Interactions of RBPs in tomato protoplasts as assessed by BiFC. A, Schematic diagrams of RBP gene fusions to the N-terminal and C-terminal EYFP fragments. B, Summary of various protein-protein interactions among the five RBPs. C, BiFC confocal microscopic images of tomato protoplasts expressing nEYFP::RBP-A or nEYFP::RBP-I and cEYFP versions of RBP-A, RBP-I, RBP-J, RBP-K, and RBP-Q. D, BiFC confocal microscopic images of tomato protoplasts expressing nEYFP::RBP-J or nEYFP::RBP-K and cEYFP versions of RBP-A, RBP-I, RBP-J, RBP-K, and RBP-Q. The yellow fluorescence formed by direct interaction of RBPs was observed by confocal microscope. Individual panels for each BiFC pair of plasmids denote presence or absence of fluorescence (EYFP), bright field image (BF), and superimposed BF and EYFP images (Merged). Bar = 20 μm.

Figure 8.

A proposed model of prolamine zipcode mRNA-RBP protein assembly complexes based on results obtained by IP, yeast two-hybrid analysis, and BiFC. Note that at least three different RBP complexes bind to the prolamine zipcodes to form two ribonucleoprotein assembly complexes. RBP-A, RBP-J, and RBP-K and RBP-I, RBP-J, and RBP-K are assembled in the cytoplasm as two separate multiprotein complexes on the prolamine zipcode.

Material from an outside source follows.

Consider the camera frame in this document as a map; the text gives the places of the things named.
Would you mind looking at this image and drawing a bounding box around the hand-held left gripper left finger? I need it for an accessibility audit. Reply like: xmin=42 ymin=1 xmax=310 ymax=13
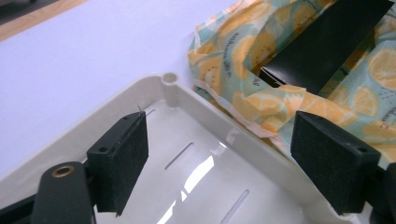
xmin=86 ymin=110 xmax=149 ymax=217

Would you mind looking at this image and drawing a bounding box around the lemon print green cloth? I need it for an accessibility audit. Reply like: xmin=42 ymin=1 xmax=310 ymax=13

When associated with RBP-A and RBP-K, RBP-Q is not accessible to its antibody, suggesting that it is bound by other proteins that comprise a third multiprotein family. As BiFC results indicate that heterodimer formation occurs in the nucleus (Figure 7), it is likely that multiprotein complexes A-J-K and I-J-K are formed in the nucleus, where they interact with the prolamine zipcode. If so, RBP-I and RBP-J are bound by other proteins so that they are not accessible to their respective antibodies. A simpler ribonucleoprotein assembly complex in the nucleus would consist of two multiprotein complexes, one containing RBP-Q and a second containing RBP-A and RBP-K. Note that the various multiprotein complexes were arbitrarily drawn on the zipcode stem-loop structure. The actual binding specificity of the various multiprotein complexes to the stem-loop structure remains to be resolved.